- Problem statement -
Of all the entries below, retype only the lines from the one with "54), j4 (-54" through the one with "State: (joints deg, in", exactly as they appear.

- Data listing -
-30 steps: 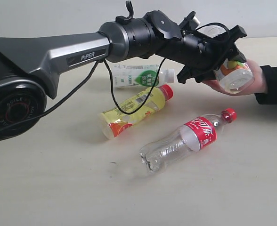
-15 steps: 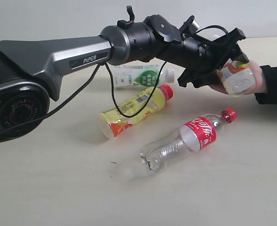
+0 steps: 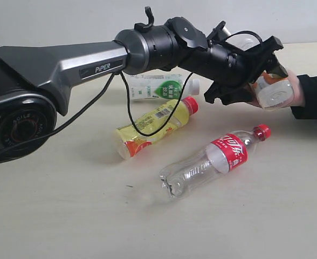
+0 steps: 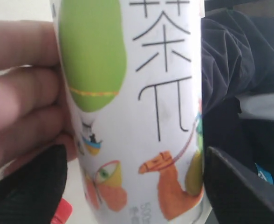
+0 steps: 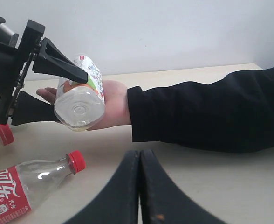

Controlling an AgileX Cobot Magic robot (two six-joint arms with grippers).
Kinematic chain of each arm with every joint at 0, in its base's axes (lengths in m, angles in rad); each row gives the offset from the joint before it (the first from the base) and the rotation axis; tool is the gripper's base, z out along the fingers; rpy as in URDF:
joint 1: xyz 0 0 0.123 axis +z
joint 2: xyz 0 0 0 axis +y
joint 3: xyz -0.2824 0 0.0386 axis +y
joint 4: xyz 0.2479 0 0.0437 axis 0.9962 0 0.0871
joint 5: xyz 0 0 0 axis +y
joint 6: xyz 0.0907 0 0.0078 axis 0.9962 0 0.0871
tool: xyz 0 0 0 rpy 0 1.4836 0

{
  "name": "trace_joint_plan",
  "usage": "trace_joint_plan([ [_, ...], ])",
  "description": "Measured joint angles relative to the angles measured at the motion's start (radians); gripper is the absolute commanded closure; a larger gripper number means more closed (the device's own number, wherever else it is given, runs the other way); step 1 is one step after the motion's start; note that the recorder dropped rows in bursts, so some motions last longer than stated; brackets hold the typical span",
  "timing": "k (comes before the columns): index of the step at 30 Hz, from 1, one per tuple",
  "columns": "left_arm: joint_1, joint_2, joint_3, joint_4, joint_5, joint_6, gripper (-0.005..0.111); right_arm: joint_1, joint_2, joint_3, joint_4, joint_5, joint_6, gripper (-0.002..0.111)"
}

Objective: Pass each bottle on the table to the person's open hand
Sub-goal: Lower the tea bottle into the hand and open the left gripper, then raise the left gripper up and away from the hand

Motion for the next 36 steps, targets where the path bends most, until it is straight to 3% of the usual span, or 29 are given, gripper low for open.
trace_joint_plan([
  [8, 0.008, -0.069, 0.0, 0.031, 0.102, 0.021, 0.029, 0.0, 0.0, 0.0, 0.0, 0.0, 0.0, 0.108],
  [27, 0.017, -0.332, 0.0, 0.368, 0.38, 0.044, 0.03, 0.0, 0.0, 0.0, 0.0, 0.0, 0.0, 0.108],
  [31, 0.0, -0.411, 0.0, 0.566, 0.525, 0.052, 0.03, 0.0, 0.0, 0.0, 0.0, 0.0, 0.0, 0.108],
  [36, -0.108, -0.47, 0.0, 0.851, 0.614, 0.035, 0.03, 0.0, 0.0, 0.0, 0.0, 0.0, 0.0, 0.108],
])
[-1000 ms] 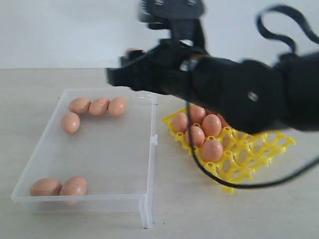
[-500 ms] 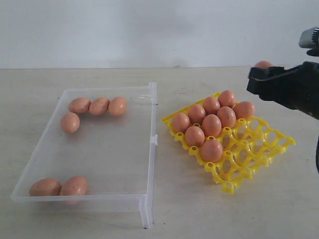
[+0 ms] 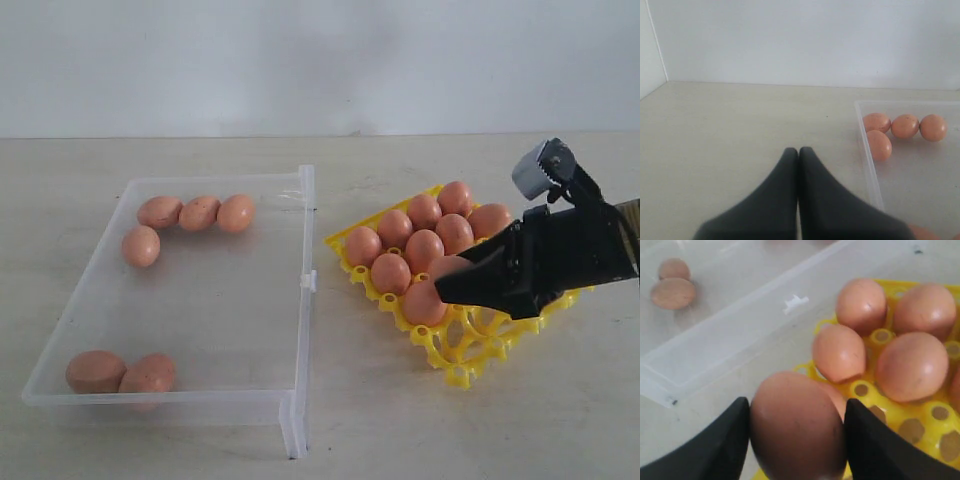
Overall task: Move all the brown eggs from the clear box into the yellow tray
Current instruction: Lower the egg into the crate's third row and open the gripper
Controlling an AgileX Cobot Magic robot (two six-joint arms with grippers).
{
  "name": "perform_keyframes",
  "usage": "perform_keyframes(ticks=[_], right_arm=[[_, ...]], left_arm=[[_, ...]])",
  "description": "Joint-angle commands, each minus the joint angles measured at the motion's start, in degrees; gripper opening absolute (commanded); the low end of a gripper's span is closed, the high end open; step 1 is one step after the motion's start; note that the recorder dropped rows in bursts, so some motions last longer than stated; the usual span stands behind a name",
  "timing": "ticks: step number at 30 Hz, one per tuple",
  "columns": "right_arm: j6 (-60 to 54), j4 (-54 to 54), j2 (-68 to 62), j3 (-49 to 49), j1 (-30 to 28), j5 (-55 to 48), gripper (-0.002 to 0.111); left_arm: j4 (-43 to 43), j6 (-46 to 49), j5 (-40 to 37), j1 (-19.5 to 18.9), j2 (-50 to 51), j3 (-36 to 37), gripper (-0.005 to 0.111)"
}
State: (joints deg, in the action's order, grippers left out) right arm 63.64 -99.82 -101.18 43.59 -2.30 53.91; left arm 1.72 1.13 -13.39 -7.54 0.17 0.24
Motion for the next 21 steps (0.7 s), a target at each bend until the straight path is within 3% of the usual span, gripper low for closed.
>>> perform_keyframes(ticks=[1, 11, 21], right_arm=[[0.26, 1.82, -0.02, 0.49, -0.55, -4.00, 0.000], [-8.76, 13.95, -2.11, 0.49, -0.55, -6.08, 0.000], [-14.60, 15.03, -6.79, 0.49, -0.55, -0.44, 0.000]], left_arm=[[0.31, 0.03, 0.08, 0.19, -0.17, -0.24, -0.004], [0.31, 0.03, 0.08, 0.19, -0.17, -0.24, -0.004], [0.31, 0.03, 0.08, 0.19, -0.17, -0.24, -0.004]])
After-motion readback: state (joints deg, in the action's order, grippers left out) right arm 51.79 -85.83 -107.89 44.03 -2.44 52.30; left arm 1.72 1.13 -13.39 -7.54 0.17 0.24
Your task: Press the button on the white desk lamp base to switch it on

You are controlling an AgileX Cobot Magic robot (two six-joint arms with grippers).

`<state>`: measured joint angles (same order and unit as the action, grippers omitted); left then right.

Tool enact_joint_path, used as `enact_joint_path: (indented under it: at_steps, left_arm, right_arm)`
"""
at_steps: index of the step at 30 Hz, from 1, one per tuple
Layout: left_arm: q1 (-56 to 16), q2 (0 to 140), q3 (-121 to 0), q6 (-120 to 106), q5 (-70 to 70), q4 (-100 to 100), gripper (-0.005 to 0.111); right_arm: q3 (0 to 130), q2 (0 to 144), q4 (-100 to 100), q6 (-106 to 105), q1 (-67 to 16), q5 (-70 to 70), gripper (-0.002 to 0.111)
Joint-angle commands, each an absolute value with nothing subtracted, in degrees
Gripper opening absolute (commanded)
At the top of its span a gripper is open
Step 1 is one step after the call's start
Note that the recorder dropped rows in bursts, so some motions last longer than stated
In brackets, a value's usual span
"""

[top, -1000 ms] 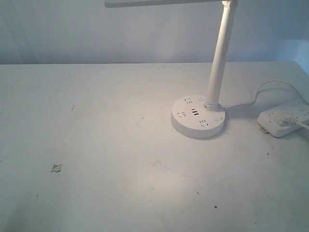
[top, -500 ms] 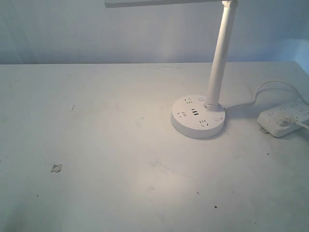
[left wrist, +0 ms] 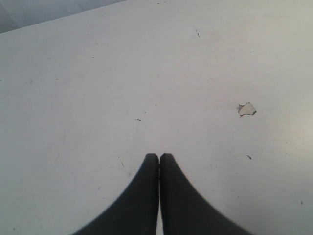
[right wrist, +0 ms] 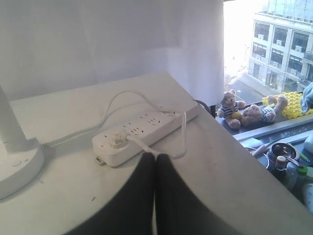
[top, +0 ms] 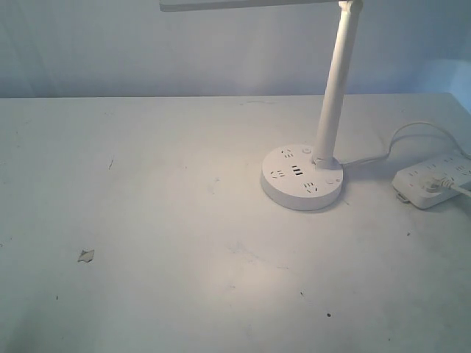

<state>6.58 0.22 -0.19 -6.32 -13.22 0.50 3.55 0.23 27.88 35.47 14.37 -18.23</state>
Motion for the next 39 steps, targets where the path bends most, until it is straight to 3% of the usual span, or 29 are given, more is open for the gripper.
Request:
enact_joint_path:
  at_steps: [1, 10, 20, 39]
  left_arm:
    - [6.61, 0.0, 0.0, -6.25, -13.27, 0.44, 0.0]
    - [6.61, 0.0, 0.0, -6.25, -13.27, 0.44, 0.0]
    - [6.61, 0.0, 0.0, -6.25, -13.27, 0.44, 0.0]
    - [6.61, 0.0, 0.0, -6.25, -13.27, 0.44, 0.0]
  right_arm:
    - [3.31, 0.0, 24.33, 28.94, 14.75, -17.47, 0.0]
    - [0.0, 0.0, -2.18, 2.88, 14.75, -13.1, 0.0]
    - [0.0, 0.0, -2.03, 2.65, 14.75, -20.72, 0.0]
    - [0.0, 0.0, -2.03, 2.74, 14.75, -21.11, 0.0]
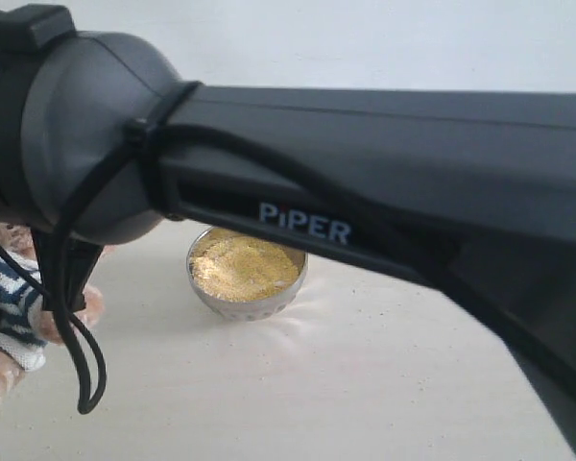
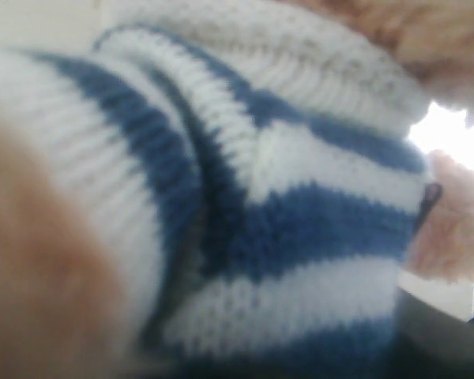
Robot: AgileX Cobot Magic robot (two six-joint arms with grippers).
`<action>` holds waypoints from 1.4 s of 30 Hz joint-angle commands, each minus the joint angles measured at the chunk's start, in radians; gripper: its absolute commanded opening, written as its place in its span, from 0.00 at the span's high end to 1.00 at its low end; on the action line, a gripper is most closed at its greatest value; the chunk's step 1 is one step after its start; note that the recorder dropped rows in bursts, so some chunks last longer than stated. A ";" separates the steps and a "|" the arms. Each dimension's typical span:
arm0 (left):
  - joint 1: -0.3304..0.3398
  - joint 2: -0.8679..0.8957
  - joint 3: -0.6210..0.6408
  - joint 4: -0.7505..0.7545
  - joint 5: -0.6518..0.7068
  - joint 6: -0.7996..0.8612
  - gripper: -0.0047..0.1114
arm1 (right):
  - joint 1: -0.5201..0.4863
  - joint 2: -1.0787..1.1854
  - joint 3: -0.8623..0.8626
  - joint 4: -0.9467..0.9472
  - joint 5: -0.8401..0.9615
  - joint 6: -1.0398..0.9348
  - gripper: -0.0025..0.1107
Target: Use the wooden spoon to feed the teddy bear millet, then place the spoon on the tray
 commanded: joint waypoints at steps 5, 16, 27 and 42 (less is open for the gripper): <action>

- Solution to the exercise -
  "columns": "right_arm: j6 (-60 to 54), j4 (-54 to 54), j2 (-68 to 62), j3 (-49 to 49), j1 (-30 to 28), j5 (-55 to 48), gripper (-0.002 to 0.111); left_arm: j4 (-43 to 43), j6 (-46 to 49), j5 (-40 to 37), j1 (-19.5 to 18.9), j2 (-50 to 51), j3 (-36 to 37), gripper (-0.005 to 0.111)"
}
State: (joints deg, in the action's order, grippers left out) right arm 63.64 -99.82 -101.18 43.59 -2.30 53.91; left arm 1.72 1.13 -13.39 -7.54 0.17 0.24

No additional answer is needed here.